● **DATA SHOWN**:
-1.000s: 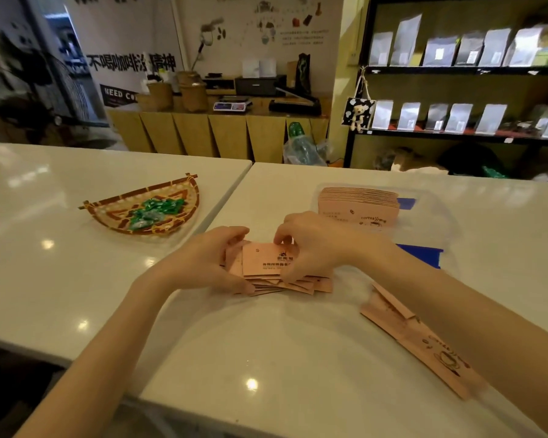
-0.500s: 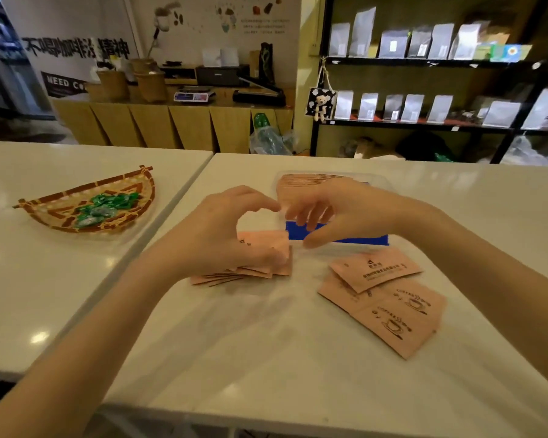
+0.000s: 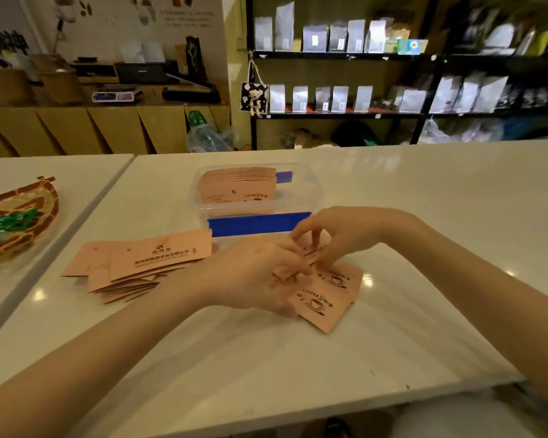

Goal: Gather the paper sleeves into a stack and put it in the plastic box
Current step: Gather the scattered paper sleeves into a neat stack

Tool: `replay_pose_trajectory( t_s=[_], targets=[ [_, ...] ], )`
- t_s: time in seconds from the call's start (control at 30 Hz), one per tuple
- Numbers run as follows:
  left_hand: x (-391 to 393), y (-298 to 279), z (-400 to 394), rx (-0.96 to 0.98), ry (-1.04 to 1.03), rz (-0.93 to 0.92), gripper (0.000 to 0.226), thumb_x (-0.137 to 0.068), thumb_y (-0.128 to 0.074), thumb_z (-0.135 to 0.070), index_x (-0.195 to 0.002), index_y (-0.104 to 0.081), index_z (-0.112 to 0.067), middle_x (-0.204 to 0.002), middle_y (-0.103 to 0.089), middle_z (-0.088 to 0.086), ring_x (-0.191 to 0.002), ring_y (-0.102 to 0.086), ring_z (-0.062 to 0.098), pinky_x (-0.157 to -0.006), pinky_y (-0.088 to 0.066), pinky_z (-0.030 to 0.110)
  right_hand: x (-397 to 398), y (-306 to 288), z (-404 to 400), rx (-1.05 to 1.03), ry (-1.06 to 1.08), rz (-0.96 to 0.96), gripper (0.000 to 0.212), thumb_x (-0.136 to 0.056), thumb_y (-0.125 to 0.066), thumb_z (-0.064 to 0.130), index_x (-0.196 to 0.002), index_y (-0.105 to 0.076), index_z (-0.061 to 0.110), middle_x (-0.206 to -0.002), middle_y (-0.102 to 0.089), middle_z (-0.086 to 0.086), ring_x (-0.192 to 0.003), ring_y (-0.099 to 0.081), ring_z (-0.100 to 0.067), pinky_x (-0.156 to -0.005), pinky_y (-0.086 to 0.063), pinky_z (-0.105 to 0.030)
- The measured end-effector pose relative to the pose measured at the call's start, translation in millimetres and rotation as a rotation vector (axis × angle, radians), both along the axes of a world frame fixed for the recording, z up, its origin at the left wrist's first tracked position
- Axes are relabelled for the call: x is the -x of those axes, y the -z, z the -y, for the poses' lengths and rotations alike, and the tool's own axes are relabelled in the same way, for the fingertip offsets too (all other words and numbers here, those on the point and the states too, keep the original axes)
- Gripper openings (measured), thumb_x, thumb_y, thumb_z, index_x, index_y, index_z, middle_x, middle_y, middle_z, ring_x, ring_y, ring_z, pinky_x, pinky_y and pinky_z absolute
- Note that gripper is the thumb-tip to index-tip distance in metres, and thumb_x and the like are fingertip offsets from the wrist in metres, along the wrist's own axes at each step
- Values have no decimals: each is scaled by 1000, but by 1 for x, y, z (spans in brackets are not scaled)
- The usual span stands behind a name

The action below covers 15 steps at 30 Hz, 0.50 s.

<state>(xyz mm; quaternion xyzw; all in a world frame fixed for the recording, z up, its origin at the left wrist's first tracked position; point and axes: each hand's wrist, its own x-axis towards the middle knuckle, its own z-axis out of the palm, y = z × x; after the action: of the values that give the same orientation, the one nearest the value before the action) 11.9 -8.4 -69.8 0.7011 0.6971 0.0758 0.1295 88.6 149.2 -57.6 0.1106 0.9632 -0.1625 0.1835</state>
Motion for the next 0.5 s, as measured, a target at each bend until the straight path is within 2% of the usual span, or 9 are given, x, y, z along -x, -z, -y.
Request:
replay_pose_trajectory(
  t_s=[0.13, 0.23, 0.33, 0.5],
  targets=[
    [-1, 8, -10, 42, 74, -30, 55, -75, -63, -39, -127, -46, -33, -134, -46, -15, -119, -37, 0, -96, -31, 16, -1, 5, 1, -69, -52, -13, 53, -77, -68, 24, -126, -47, 27, -119, -55, 6, -98, -51, -11, -85, -42, -24],
    [-1, 14, -14, 79, 94, -44, 62, -74, -63, -42, -131, -40, -32, -138, -41, -15, -125, -30, 2, -98, -24, 14, 0, 9, -1, -93, -67, -42, 54, -76, -68, 23, -125, -47, 24, -122, -52, 5, -82, -48, -3, -74, -40, -18],
    [0, 15, -15, 78, 113, -45, 64, -73, -65, -40, -131, -40, -31, -139, -40, -15, -125, -28, 1, -97, -22, 13, 1, 8, -2, -105, -60, -49, 55, -75, -70, 25, -125, -48, 22, -111, -46, 8, -68, -40, 5, -59, -31, -11],
    [0, 14, -13, 51, 138, -38, 70, -68, -70, -42, -131, -41, -31, -136, -40, -13, -119, -24, -1, -94, -20, 11, 4, 7, -3, -142, -55, -44, 62, -70, -73, 33, -126, -50, 19, -103, -47, 10, -67, -41, 3, -60, -31, -10]
  ],
)
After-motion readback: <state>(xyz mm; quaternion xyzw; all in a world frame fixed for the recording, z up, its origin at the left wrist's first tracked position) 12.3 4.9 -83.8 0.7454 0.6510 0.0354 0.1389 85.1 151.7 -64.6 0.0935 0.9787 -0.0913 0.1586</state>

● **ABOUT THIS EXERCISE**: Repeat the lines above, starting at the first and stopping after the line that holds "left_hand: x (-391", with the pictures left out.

● **SOLUTION FOR THIS PROBLEM**:
-1.000s: 
-0.500s: 
+0.000s: 

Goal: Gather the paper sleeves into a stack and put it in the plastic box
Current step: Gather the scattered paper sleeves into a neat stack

Tool: `replay_pose_trajectory( t_s=[_], targets=[ [_, ...] ], )`
- t_s: time in seconds from the call's start (control at 30 Hz), one per tuple
- Numbers run as follows:
  left_hand: x (-391 to 393), y (-298 to 279), z (-400 to 394), rx (-0.96 to 0.98), ry (-1.04 to 1.03), rz (-0.93 to 0.92), gripper (0.000 to 0.226), thumb_x (-0.137 to 0.068), thumb_y (-0.128 to 0.074), thumb_z (-0.135 to 0.070), index_x (-0.195 to 0.002), index_y (-0.104 to 0.081), index_z (-0.112 to 0.067), middle_x (-0.204 to 0.002), middle_y (-0.103 to 0.089), middle_z (-0.088 to 0.086), ring_x (-0.191 to 0.002), ring_y (-0.102 to 0.086), ring_z (-0.062 to 0.098), pinky_x (-0.157 to -0.006), pinky_y (-0.088 to 0.066), pinky_z (-0.030 to 0.110)

The output above is the complete answer.